Saeb Erekat
Saeb ErekatIsrael news photo: Flash 90

The Palestinian Authority on Monday rejected a request by Israeli Prime Minister Benjamin Netanyahu to extend the deadline for peace negotiations to start set by the Mideast Quartet.

"Time extension is useless. Israel doesn't appear to be serious, so time extension will not add any value to the status quo," Fatah Central Committee member Jamal Muhaisan told Gulf News.

"We are sticking to the 26 deadline and once it passes we will confer with our Arab brothers on the next course of action," he added.

Earlier on Monday, Netanyahu told the Knesset Foreign Affairs and Defense Committee that he believed the timeframe for negotiations should be extended to April 3, three months after Israelis and Palestinians sat down for their first face to face meeting in Amman on January 3.

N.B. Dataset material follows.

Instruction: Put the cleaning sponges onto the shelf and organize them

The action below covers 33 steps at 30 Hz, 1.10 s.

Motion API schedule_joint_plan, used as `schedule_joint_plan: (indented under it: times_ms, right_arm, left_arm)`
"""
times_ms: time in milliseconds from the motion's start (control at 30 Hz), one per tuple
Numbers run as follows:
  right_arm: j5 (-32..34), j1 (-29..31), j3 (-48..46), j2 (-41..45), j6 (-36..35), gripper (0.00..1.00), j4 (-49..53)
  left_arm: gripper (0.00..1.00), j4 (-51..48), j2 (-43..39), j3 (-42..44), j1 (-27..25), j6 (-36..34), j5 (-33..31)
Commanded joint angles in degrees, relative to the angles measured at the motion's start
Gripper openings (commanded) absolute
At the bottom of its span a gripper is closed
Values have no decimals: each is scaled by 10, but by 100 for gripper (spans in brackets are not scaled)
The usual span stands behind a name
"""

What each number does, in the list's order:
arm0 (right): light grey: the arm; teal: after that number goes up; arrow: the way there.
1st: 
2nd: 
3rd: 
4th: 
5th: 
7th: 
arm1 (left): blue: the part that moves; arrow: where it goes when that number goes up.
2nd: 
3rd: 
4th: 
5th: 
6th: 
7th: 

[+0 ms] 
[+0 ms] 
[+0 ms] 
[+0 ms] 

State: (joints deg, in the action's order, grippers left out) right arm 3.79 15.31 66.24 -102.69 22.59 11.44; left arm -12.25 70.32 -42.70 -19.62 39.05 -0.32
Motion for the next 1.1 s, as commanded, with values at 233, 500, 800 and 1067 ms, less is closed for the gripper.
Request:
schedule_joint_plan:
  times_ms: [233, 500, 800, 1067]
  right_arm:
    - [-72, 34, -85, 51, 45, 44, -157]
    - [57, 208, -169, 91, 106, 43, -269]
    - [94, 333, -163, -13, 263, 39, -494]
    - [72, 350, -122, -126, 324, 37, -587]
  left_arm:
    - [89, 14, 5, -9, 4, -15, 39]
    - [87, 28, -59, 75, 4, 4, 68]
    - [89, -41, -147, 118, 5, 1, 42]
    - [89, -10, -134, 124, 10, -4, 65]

The original deadline set by the quartet to start negotiations was January 26.

Muhaisan's charges come despite senior PLO official Tayseer Khaled saying last Friday that Israel was willing to cede as much as 94% of Judea and Samaria in exchange for the core settlement blocks and eastern Jerusalem.

Despite this, the recent round of so-called exploratory meetings between PLO chief negotiator Saeb Erekat and Netanyahu envoy Yikzhak Molho have been derided as a failure by both sides.

Erekat threatened to terminate talks unless Israel initiated a second construction freeze saying "The Amman talks are intended to obtain a colony freeze and the use of the 1967 lines as a reference for any future talks, and will be given a chance to succeed until January 26."

Israeli officials have charged the PLO has used the recent face-to-face meetings to create the "illusion of progress" while continuing to pile on preconditions that serve as a fait accompli to scuttle talks.

The PLO in December adopted "a strategy based on continuous efforts along with the international community to secure full recognition and full United Nations membership, pursuing internal reconciliation, and keeping up the popular resistance."

They have also threatened to downgrade all economic and security agreements with Israel while moving to induct Hamas and its terror confederates into the PLO.

Netanyahu has said Israel is ready to negotiate without preconditions from either side "anywhere, anytime."

He has also categorically ruled out a building freeze noting a previous 10-month moratorium on construction in Judea and Samaria aimed at bringing the PLO to the table was rebuffed and met with more preconditions.